*** Opening of DATA SUPPLIED ***

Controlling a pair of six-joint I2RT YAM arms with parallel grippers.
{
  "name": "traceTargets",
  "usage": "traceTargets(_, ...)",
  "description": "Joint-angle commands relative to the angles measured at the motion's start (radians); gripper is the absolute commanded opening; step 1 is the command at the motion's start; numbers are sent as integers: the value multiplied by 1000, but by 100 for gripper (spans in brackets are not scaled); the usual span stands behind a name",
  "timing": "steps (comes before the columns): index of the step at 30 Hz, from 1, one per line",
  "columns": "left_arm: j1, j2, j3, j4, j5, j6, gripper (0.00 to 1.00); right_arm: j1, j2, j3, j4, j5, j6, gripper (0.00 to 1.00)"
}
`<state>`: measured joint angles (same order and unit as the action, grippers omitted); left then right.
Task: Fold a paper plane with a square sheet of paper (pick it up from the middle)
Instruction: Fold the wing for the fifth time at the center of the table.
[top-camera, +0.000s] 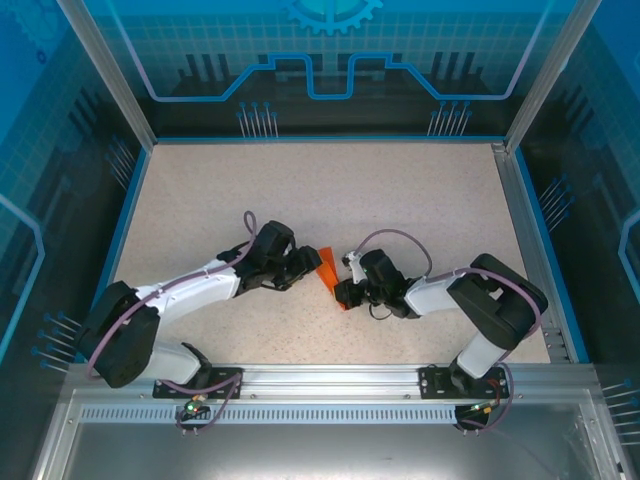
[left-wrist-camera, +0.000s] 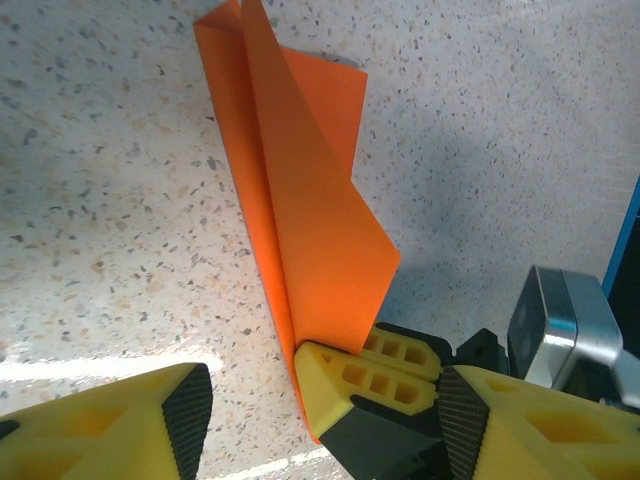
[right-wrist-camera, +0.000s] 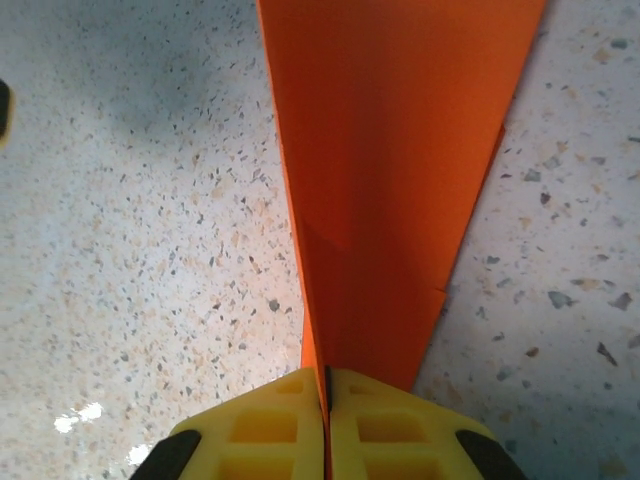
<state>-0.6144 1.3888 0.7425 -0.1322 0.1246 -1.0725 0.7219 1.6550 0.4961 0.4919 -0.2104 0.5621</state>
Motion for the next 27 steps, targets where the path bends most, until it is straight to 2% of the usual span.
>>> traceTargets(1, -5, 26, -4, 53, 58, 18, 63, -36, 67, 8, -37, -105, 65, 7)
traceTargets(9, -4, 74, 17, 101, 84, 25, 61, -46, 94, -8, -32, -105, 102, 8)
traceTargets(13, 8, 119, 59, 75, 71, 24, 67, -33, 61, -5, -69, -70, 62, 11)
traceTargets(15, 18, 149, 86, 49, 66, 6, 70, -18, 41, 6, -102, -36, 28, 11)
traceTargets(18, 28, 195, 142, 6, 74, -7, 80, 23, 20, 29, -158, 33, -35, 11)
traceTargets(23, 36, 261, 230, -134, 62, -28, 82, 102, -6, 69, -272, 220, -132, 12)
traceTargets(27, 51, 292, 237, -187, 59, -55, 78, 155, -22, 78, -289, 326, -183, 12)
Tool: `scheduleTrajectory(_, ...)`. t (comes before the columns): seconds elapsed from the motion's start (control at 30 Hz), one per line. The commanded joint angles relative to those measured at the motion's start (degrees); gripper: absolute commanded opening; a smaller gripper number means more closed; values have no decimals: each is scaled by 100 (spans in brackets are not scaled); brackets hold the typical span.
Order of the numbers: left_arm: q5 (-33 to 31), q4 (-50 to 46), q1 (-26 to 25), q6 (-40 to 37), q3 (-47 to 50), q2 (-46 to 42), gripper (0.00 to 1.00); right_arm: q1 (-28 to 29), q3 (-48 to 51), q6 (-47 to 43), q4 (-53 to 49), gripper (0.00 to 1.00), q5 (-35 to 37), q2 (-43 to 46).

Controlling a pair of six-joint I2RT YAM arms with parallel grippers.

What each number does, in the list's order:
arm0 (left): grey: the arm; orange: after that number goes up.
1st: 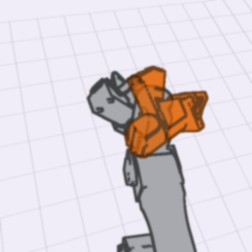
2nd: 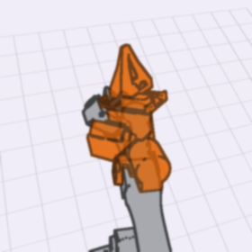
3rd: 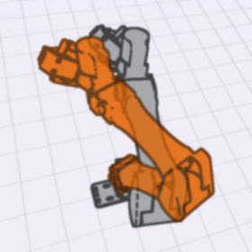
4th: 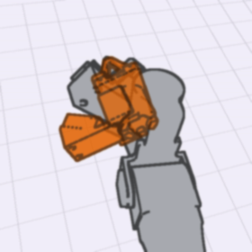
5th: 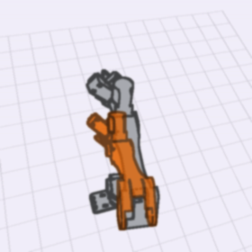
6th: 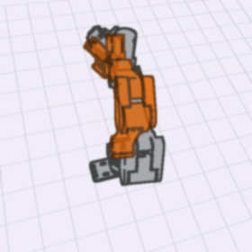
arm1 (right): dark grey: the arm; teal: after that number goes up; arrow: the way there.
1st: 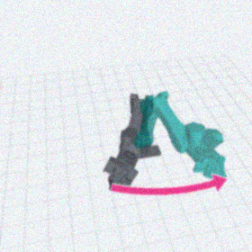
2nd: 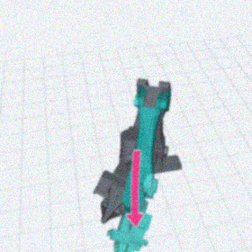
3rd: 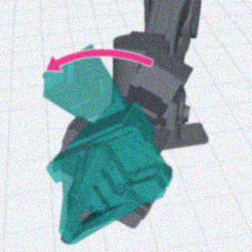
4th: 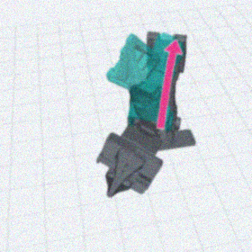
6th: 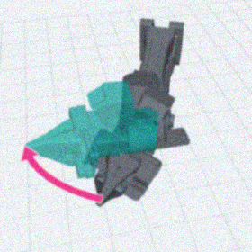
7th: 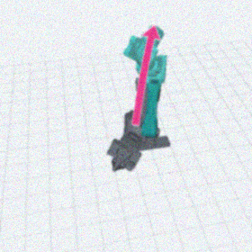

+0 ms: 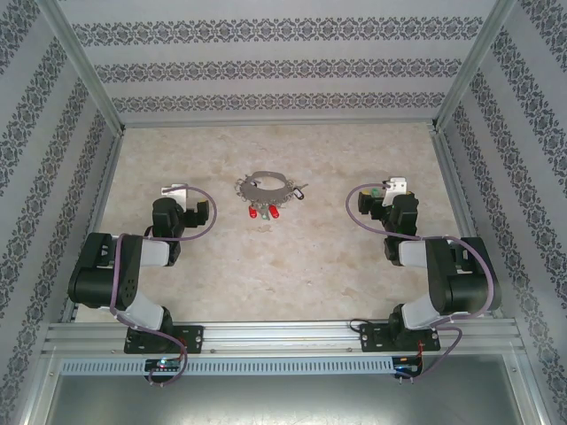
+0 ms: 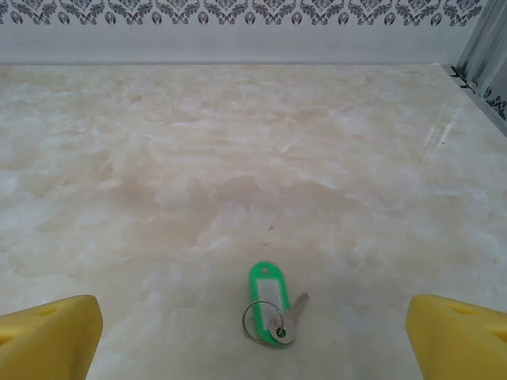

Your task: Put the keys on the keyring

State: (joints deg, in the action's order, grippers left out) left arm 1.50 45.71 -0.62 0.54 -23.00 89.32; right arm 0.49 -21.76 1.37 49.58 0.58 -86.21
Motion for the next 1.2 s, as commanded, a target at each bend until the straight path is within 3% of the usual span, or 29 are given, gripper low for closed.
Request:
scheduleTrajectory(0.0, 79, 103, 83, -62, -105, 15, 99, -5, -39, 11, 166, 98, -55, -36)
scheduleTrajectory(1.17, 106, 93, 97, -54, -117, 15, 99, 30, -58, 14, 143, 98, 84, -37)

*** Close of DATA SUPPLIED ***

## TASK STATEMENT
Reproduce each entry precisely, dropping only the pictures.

## RESULT FOR THIS TASK
Controlling a pair of six-joint I2RT YAM arms with parallel grippers.
{
  "name": "traceTargets",
  "usage": "traceTargets(_, ...)",
  "description": "Joint-angle commands relative to the angles measured at the motion's start (radians); gripper is the absolute commanded opening; step 1 is the command at the motion's start; numbers are sent as integers: the value multiplied by 1000, but by 100 for gripper (spans in brackets are not scaled); the usual span stands behind a name",
  "timing": "steps (comes before the columns): index of the step at 30 Hz, from 1, one per line",
  "columns": "left_arm: j1, j2, j3, j4, j5, j6, gripper (0.00 to 1.00); right_arm: j1, j2, j3, j4, j5, j6, gripper (0.00 to 1.00)"
}
`<state>`: measured joint angles (same order and unit as the action, grippers omitted); left then right.
Task: Fold a paper plane with a square sheet of paper (pick it up from the middle)
Instruction: Fold the wing for the fifth time at the center of the table.
[top-camera, +0.000s] 
[left-wrist-camera, +0.000s] 
[right-wrist-camera, +0.000s] 
<state>-0.6144 1.3888 0.7425 -0.1322 0.1246 -1.0725 0.7219 1.6550 0.4961 0.4919 -0.2104 0.5621</state>
Motion for the next 27 steps, targets where the path bends most, until it is straight to 2% of the usual span.
>>> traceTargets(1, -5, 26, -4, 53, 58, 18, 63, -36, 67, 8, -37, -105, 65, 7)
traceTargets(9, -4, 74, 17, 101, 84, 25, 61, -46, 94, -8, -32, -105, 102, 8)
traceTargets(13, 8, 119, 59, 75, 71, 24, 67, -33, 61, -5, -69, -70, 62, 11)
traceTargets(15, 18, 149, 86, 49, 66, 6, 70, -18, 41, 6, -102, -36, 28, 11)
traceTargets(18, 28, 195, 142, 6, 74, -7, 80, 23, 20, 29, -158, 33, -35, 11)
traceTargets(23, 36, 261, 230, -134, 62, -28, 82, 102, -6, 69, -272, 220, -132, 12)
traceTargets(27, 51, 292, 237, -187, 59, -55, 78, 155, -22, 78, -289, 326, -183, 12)
Tool: `scheduleTrajectory(_, ...)`. t (comes before the columns): seconds elapsed from the motion's start (control at 30 Hz), one per line. The commanded joint angles relative to those measured at the motion's start (degrees); gripper: absolute commanded opening; a smaller gripper number means more closed; values have no decimals: each is scaled by 100 (spans in brackets are not scaled); brackets hold the typical span.
Order of the numbers: left_arm: q5 (-33 to 31), q4 (-50 to 46), q1 (-26 to 25), q6 (-40 to 37), q3 (-47 to 50), q2 (-46 to 42), gripper (0.00 to 1.00); right_arm: q1 (-28 to 29), q3 (-48 to 51), q6 (-47 to 43), q4 (-53 to 49), gripper (0.00 to 1.00), q5 (-35 to 37), q2 (-43 to 46).

Controlling a pair of six-joint I2RT YAM arms with parallel grippers.

What each number does, in the list's order:
arm0 (left): grey: the arm; orange: after that number goes up.
1st: 
2nd: 
3rd: 
4th: 
5th: 
6th: 
arm1 (right): dark grey: the arm; teal: after that number goes up; arrow: the way there.
1st: 
2nd: 
3rd: 
4th: 
6th: 
7th: 

+0 ms: 
+0 ms: 

Your task: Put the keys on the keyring

State: (joints deg, in the action's order, grippers left out) left arm 1.50 45.71 -0.62 0.54 -23.00 89.32; right arm 0.49 -21.76 1.37 49.58 0.58 -86.21
Motion for the next 1.2 s, as commanded, a target at each bend until the straight path is within 3% of the usual span, or 29 are given, gripper low for closed.
Request:
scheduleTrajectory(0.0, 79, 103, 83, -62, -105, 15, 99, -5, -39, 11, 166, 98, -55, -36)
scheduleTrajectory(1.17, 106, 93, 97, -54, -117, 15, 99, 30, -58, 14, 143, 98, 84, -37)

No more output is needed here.